At a Senate Education Committee meeting on Monday, superintendents and representatives from school boards and teachers associations detailed dire staffing situations across the state that are harming students and even potentially violating federal law.
Among the most severe shortages: Special education instructors.
Staffing shortages have forced at least one education service district to curtail special education instruction. The Lane Education Service District, representing 16 school districts including Eugene, cut one day of Life Skills classes for students with cognitive disabilities. These classes include lessons on math, reading, as well as everyday skills like money management and household chores.
Giving an unequal amount of instruction time to students with disabilities is a violation of the federal Individuals with Disabilities Education Act.
“Civil rights don’t go away in the midst of a pandemic,” said committee member Sen. Sara Gelser Blouin, D-Corvallis. “It’s against the law, it’s outrageous and it’s immoral.”

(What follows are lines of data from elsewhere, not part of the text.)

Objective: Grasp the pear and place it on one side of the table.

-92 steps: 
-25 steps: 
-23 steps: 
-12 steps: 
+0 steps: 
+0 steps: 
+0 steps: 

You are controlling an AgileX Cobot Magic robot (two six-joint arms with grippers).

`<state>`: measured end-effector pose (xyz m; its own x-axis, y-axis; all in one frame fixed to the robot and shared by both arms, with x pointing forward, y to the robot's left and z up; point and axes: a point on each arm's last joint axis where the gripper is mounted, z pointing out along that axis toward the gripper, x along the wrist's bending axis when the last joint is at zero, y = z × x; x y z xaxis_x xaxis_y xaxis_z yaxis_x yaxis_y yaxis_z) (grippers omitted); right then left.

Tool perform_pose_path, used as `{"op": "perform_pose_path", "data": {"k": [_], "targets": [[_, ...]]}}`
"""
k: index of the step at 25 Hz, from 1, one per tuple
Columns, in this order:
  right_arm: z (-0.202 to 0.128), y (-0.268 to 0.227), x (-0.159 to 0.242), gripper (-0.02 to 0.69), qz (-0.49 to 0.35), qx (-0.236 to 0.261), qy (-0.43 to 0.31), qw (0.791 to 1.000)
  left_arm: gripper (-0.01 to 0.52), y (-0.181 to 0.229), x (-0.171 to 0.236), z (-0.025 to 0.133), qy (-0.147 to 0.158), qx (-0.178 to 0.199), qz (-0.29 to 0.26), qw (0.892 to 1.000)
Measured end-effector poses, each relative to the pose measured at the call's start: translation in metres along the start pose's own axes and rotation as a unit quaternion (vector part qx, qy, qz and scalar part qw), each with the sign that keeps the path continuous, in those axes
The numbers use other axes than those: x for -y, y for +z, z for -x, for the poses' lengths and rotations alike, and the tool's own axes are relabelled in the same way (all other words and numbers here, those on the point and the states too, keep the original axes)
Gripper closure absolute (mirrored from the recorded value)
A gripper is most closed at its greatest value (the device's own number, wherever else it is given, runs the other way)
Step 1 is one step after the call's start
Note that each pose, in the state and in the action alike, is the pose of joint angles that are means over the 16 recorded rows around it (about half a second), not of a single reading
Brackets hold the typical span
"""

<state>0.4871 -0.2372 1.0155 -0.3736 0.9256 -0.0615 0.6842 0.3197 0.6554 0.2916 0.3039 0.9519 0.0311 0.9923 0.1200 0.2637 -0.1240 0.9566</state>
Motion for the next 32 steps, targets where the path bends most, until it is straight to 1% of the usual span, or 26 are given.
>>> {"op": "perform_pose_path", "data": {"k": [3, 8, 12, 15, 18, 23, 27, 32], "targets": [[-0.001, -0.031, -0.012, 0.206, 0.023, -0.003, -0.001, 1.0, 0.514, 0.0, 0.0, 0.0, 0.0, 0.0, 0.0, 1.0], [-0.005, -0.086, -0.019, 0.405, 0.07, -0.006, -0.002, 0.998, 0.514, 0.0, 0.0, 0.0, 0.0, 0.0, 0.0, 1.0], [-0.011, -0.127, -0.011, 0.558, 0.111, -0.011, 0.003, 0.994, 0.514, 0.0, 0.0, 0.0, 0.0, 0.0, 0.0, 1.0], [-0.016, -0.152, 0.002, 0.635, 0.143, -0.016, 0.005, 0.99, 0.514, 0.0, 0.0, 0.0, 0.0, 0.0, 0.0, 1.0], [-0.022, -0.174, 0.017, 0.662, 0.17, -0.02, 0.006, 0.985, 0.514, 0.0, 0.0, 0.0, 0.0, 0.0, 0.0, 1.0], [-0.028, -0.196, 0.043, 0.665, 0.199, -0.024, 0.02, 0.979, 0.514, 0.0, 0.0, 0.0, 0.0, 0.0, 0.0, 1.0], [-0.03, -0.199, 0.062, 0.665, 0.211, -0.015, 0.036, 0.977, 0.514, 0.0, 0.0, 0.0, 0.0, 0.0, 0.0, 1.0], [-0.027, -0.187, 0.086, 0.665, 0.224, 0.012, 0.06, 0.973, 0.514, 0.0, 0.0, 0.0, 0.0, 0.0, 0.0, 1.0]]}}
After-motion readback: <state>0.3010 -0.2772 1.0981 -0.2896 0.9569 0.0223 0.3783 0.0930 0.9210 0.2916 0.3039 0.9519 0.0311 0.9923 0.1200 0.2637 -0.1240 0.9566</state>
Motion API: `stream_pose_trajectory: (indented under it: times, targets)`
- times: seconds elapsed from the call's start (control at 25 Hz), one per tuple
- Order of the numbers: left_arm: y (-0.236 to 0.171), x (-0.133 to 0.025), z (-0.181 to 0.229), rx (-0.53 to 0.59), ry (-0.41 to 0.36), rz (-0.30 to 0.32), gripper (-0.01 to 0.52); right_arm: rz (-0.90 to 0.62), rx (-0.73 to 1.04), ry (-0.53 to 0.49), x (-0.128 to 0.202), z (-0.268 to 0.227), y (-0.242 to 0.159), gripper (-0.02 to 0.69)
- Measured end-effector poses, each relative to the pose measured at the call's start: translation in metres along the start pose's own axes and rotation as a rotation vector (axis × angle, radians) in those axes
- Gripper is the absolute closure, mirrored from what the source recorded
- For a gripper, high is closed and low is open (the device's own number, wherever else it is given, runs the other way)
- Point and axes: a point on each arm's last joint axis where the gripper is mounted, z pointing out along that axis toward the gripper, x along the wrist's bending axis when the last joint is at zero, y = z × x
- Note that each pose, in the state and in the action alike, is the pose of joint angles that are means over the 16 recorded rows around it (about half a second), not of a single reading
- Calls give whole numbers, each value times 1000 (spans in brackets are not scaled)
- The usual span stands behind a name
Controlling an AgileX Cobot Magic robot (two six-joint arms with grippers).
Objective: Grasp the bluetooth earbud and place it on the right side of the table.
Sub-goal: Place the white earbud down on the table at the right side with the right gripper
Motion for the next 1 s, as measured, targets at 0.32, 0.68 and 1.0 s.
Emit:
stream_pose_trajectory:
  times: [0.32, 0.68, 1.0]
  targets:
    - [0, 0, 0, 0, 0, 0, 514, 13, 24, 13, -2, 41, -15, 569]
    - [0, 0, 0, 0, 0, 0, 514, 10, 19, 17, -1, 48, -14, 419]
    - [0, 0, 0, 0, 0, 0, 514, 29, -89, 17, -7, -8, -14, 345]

Colt Gill, director of the Oregon Department of Education, said the department was highly concerned about the impacts of teacher shortages on special education. He acknowledged that districts were failing students by not providing enough special education teachers.
Tony Scurto, Lane Education Service District superintendent, later told the Capital Chronicle that the district has reduced the number of Life Skills class days from five to four because of staff shortages. He said some students, who need help with feeding and swallowing, could be put at risk without the appropriate instructor around.
“If you do not have enough staff on hand it is a risk to student health, that is a big issue,” he said.
Lisa Gourley, a high school special education teacher in Sweet Home and the state president of the Oregon School Employees Association, a union representing special education aides and other school staff, said even bonuses in the thousands of dollars being offered by some school districts aren’t attracting enough new teachers.
The state allocated more than $1 billion to the Student Success Act in 2019, in part to help pay for more teachers so students would have additional instructional time, smaller classes and mental and behavioral health supports. But the money has not solved the problems, according to Gill.
“The Student Success Act gave us money for more counselors,” he said. “We cannot find them.”
The Teacher Standards and Practices Commission which issues state teachers licenses has issued 151 emergency teaching licenses to school districts this year so they can hire candidates without formal teacher training, up from 140 last year. Since introducing an emergency substitute teaching license a month ago, they’ve received more than 440 applications from school districts across the state.
Senate Education Committee Chair Michael Dembrow, D-Portland, said, “We’re facing a real, emergency situation.”